Plans and Concurrency Limits
Explaining how subscription tiers translate to concurrent inference call maximums.
Unlike most serverless offerings that bill by tokens (and create in monthly billed amounts) Featherless plans are effectively reservations of capacity, deteriming the maximum size and concurrency of accessible models.
Individual plans are designed to enable use of even the largest models in our catalogue, and concurrent connections of smaller models, whereas businesses plans are designed to enable easy scaling from 2 concurrent requests to infinity.
Model Concurrency Costs
Each model has concurrency cost based on its size
Model Sizes | Concurrency Cost | Example Models |
7B to 15B | 1 | Qwen 2.5 7B, Llama2 13B |
24B to 34B | 2 | Qwen 32B coder, Mistral 3 24B |
70B and 72B | 4 | Llama 3.3 70B, Qwen 2.5 72B |
Deepseek v3 and R1 | 4 (individual plans only) | Deepseek v3 and R1 |
Plans and Allotments
Feather Basic
Concurrency Allotted: 2
Maximum model size: 15B
What You Can Run:
2 concurrent requests to any model ≤15B
Feather Premium
Concurrency Allotted: 4
Maximum model size: no limit (i.e. deepseek v3 and r1 included)
What You Can Run:
4 concurrent requests to models ≤15B, OR
2 concurrent requests to models ≤34B, OR
1 concurrent request to any model ≥70B, OR
Any combination with concurrency cost up to 4
Feather Scale
Concurrency Allotted: 8 per scale unit
Maximum Model Size: 72B (i.e. deepseek v3 and r1 currently excluded)
What You Can Run:
8 concurrent requests to models ≤15B, OR
4 concurrent requests to models ≤34B, OR
2 concurrent requests to models ≤70B, OR
Any combination with concurrency cost up to 8
Examples
Feather Premium Examples
Example 1: Run 4 simultaneous requests to Qwen2.5-7B (≤15B)
Example 2: Run 2 simultaneous requests to Qwen2.5-32B (24-32B)
Example 3: Run 1 simultaneous request to Qwen2.5-72B (≥70B)
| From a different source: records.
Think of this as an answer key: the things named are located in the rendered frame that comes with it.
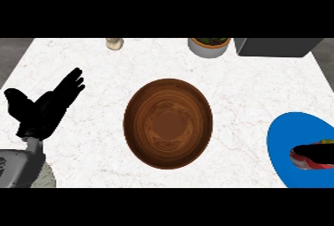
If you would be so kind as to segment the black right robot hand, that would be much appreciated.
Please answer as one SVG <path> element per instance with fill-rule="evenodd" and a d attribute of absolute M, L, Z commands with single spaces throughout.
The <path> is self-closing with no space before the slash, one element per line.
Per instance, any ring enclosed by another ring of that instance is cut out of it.
<path fill-rule="evenodd" d="M 319 164 L 334 164 L 334 143 L 300 145 L 294 152 Z"/>

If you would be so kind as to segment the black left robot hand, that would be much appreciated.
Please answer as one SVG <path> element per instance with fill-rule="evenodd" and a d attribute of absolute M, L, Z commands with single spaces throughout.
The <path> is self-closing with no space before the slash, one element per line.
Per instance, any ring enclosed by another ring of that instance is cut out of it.
<path fill-rule="evenodd" d="M 31 101 L 15 88 L 7 88 L 7 113 L 17 120 L 16 136 L 44 140 L 54 132 L 66 109 L 84 90 L 82 70 L 74 68 L 51 91 Z"/>

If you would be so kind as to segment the red can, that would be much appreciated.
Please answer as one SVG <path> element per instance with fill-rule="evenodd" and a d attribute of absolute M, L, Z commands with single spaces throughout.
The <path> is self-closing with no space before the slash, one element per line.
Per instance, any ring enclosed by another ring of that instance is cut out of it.
<path fill-rule="evenodd" d="M 328 143 L 334 143 L 334 139 L 322 139 L 317 143 L 313 144 L 328 144 Z M 289 151 L 289 158 L 297 168 L 300 168 L 301 170 L 334 170 L 334 164 L 315 163 L 310 159 L 307 159 L 304 156 L 298 155 L 294 152 L 294 148 Z"/>

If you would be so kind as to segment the blue plate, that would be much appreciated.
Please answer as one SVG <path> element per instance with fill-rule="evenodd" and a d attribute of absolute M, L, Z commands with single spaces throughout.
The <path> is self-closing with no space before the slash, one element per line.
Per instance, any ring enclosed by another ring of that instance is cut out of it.
<path fill-rule="evenodd" d="M 334 188 L 334 169 L 298 169 L 289 159 L 295 146 L 322 139 L 334 139 L 334 127 L 320 118 L 303 112 L 288 112 L 275 118 L 266 144 L 272 165 L 286 187 Z"/>

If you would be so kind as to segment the brown wooden bowl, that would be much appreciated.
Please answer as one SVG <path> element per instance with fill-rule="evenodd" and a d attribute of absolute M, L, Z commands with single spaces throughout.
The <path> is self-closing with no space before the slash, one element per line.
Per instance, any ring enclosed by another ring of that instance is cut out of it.
<path fill-rule="evenodd" d="M 128 148 L 158 169 L 187 165 L 202 154 L 213 114 L 199 90 L 179 79 L 158 79 L 134 93 L 122 120 Z"/>

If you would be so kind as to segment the beige bottle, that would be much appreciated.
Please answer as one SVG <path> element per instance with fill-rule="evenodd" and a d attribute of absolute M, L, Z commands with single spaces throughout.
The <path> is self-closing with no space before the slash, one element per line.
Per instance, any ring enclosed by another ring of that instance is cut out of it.
<path fill-rule="evenodd" d="M 106 38 L 106 47 L 112 50 L 122 48 L 124 40 L 121 38 Z"/>

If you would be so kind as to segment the dark grey appliance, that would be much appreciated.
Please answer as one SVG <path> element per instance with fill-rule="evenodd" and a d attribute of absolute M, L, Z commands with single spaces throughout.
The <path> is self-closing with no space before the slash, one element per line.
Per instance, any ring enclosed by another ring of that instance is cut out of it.
<path fill-rule="evenodd" d="M 235 38 L 241 57 L 303 57 L 322 38 Z"/>

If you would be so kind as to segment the white plant pot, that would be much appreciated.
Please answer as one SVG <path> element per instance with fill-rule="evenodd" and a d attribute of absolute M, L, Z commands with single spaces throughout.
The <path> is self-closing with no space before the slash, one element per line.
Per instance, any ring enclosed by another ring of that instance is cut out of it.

Example 4 (Mixed): Run 1 Qwen2.5-32B (cost 2) + 2 Qwen2.5-7B (cost 1 each) = Total cost 4
Feather Scale Examples
Example 1: Run 8 simultaneous requests to Qwen2.5-7B (≤15B)
Example 2: Run 4 simultaneous requests to Qwen2.5-32B (24-32B)
Example 3: Run 2 simultaneous requests to Qwen2.5-72B (≥70B)
Example 4 (Mixed): Run 1 Qwen2.5-72B (cost 4) + 2 Qwen2.5-32B (cost 2 each) = Total weight 8
Combinations
Your total concurrency usage is calculated by adding the concurrency cost of all models being inferenced simultaneously. For example:
1 model with cost 2 + 2 models with cost 1 = Total concurrency cost 4
1 model with cost 4 + 2 models with cost 2 = Total concurrency cost 8
Requests that would take the total concurrency cost above the subscriber’s purchased allotment are rejected with HTTP status code 429.